間違いに終わりなし。その3
ついに時刻は4時となった。ミスコンの参加者は20組40名。
トーナメント制の予選を2回繰り返し、残った上位5組で最終戦を行う。
また上位5組には何かしらの賞品が出るらしい。
「さ、がんばろ!」
ステージの袖でドン!と背中を押してくる香織さん。
「はい……」
ついにきてしまった。この時が。できることなら、今すぐこの場から消えてしまいたい。というか、とっとと負けてしまいたい。
そう思いながら、挑むが、無惨にも1回戦を勝ち進む。
「……」
ステージの袖で浮かない顔のオレ。
オトコなのに女性に方便とはいえ、ミスコンに勝つなんて……
しかもまだ接戦なら良かったのだが、30:70くらいで割と圧勝ペースなのだから、もう……
ステージの袖からは香織さんの笑い声がクスクスと聞こえてくるし……
やっぱりロクなもんじゃない!
心の中の心境とは裏腹に順調に2回戦も勝ち上がり、いよいよ最終戦に。
しかし、オトコが女性に連続で勝つ。なんて問題は今は置いといて真の問題はここからだ。
この最終戦では準優勝を狙わなければいけない。
圧倒的でなく、他の組との接戦になる程度の絶妙なバランスが必要なのである。
だが、最終戦では今までの1対1と違い、一つのお題に対して5人同時にステージに出る。
そして投票が終わり次第、ペアのもう1人と交代し、別のお題を出され、5人同時にステージに出て観客から投票される。
つまり今までと違い、投票が全く入らない、あるいは投票が大部分入ってくるなどのイレギュラーも発生する。
香織さんもそれが分かっているのか、いつになく真剣な表情だった。
司会進行のスタッフによる各組の紹介が終わったところで、まずは1回目のお題が。
そのお題とは。
「CA」
キャビンアテンダントか。
香織さんに目配せし、アイコンタクトを取る。
香織さんもオレの意図が分かったのか無言でコクリと頷くと、スッと前に歩み出た。
童顔のオレがCAの衣装を着るより、大人っぽい香織さんが着た方が票を取れると思ったからだ。
ま、別に着ても良かったんだけどな……
って何考えてんだ、オレ!!
すっかり雰囲気に毒されてしまった……そして、いつのまにか真剣にミスコンに出てるし……

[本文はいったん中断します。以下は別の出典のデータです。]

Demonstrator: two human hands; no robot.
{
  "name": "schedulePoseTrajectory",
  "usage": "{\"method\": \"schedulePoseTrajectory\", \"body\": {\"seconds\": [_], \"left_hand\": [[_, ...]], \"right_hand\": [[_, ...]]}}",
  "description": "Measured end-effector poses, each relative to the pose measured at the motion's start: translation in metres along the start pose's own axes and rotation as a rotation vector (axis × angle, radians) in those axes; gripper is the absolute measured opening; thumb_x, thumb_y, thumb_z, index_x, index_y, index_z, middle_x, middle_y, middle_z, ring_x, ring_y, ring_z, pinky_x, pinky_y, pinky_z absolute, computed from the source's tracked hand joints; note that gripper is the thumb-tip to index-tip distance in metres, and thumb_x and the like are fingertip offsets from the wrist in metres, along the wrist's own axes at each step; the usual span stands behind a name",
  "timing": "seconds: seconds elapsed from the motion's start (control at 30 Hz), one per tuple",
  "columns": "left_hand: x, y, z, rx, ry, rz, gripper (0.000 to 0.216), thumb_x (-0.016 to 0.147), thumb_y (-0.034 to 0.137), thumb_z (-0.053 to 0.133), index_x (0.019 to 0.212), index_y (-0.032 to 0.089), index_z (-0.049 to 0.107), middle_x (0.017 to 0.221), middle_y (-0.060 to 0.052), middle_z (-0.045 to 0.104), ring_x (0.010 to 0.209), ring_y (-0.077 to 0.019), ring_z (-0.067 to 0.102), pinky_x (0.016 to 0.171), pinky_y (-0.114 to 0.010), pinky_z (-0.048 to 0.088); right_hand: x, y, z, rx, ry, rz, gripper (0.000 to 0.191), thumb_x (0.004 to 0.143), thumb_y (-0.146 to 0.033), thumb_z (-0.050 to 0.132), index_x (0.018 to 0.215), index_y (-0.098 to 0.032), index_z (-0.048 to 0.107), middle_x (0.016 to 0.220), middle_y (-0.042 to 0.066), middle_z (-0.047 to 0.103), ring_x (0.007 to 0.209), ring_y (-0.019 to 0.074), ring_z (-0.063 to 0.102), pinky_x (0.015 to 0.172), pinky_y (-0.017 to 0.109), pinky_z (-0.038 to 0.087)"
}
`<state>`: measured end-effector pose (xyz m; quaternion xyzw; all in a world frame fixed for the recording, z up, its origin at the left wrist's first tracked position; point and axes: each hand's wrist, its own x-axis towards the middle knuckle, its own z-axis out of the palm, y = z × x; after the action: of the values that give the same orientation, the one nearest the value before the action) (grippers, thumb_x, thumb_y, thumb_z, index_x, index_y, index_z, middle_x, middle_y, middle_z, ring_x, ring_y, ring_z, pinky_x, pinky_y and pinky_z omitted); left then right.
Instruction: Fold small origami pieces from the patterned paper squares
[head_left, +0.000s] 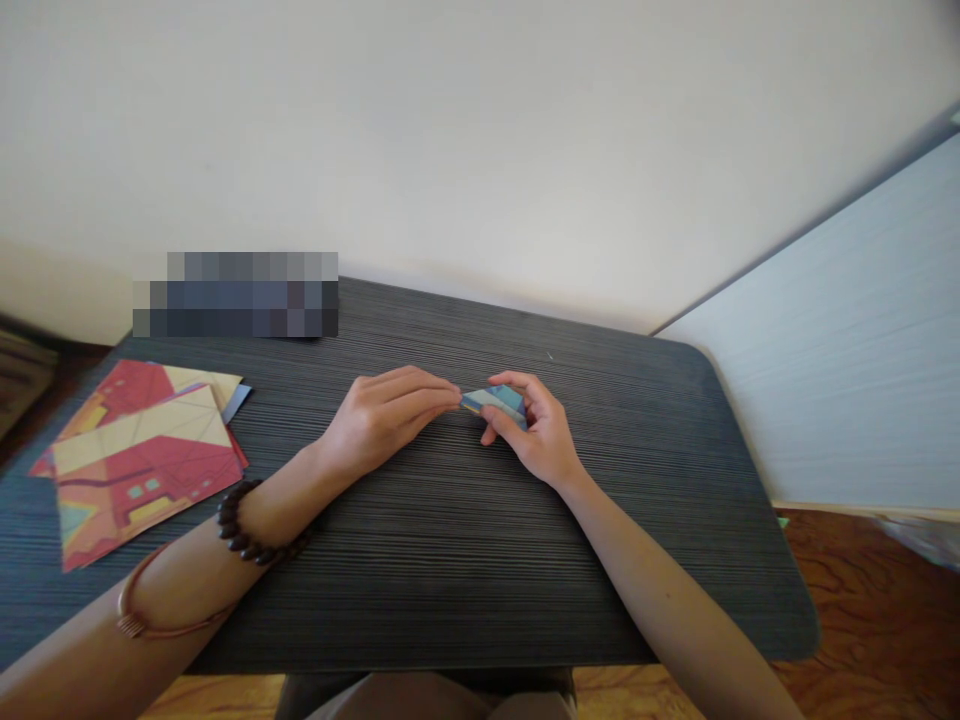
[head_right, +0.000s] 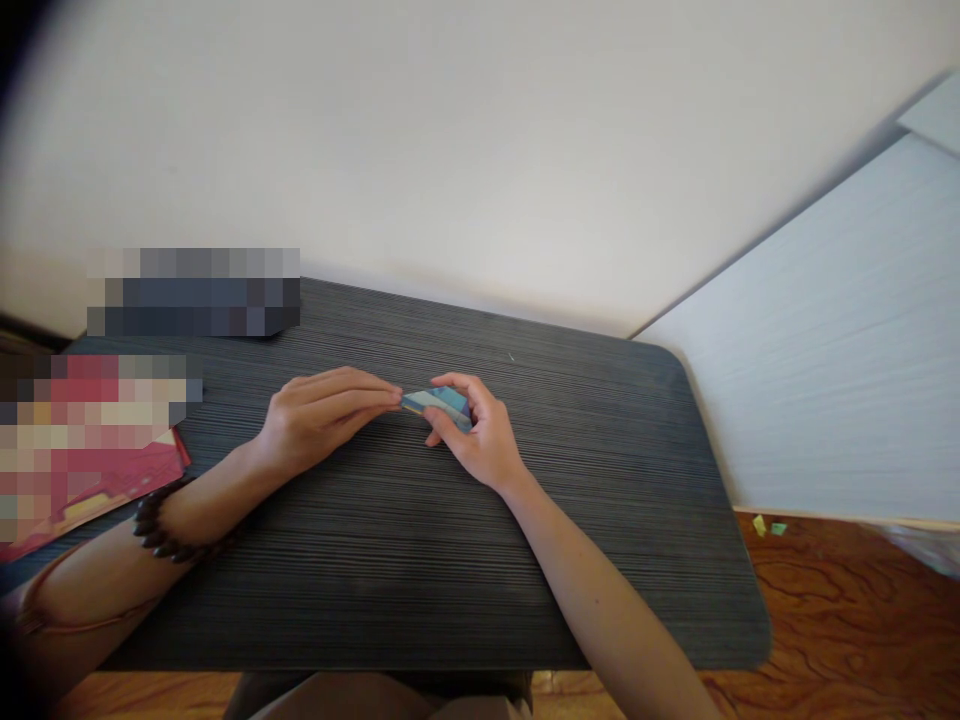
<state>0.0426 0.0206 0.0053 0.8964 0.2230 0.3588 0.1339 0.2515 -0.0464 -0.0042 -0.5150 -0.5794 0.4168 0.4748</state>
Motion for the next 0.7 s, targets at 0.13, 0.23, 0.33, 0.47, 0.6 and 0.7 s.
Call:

それぞれのペアから衣装を着る代表が決まり、ステージに用意された個別の試着室へと入っていく。
そして5分後。
シャッと仕切られていたカーテンが同時に開き、中からCAの衣装に着替えた人達が出てくる。
「おお……」
と、思わず声が漏れてしまう。
衣装が違うだけでこんなに雰囲気が変わるんだな。なんか大人の色気が出てる気がする。
その中でもオレの目を引くのは香織さんだった。
普段はおちゃらけてるけど、こうして見ると大人なんだよな。
何気にスタイルもいいし。
観客も歓声を上げながらステージ上のCAコスの人達を見ている。
せめて20票くらい取れれば……
と、心の中で願う。
しかし、その願いも虚しく、パネルに表示された数字は。
17:21:25:20:17。
オレ達の組はE。つまり5番目だ。
「17票か……」
思わず、そう呟いてしまう。
決して低くはない。が、有利なわけでもない。
次のお題にもよるが、オレにとって不利なお題はたくさんある。
だからこそ、なるべくここで票を取っときたかったんだけど……
「ごめん、もうちょっとイケると思ったんだけど……」
審査が終わり、ステージの中央からステージの端にいるオレの隣に戻ってくるなり、香織さんはそう言った。
「まだ負けたわけじゃないですよ」
香織さんの肩をポンと叩き、安心させるように微笑む。
そうだ。まだ負けたわけじゃない。
オレ次第で逆転できるんだ。
それぞれペアの相方が衣装を脱ぎ、再び水着に戻ったところで間髪入れず、2つめのお題が出される。
なるべくハードルの低いやつでお願い……!
心の中で祈る。
が、お題が発表された瞬間、思わず、顔をしかめてしまった。
どうリアクションしたら良いのかわからないのだ。
そのお題とは。
「チアリーダー」
「ち、チアリーダーって……」
あれだよな?
漫画とかアニメによく出てくるミニスカ履いて手にポンポン持って運動部を応援する女の子……
って、つまり……
あの衣装着ろってことか!!
このお題には他の参加者も意外というか想像してなかったらしくて、困惑している様子だった。
ん、でもなんとかなりそうじゃないか?
これなら童顔のオレでも十分勝負できるだろうし。
衣装的には多少恥ずかしいと思うが、着れないわけじゃないし。
案外、準優勝を狙うなんて楽勝かも。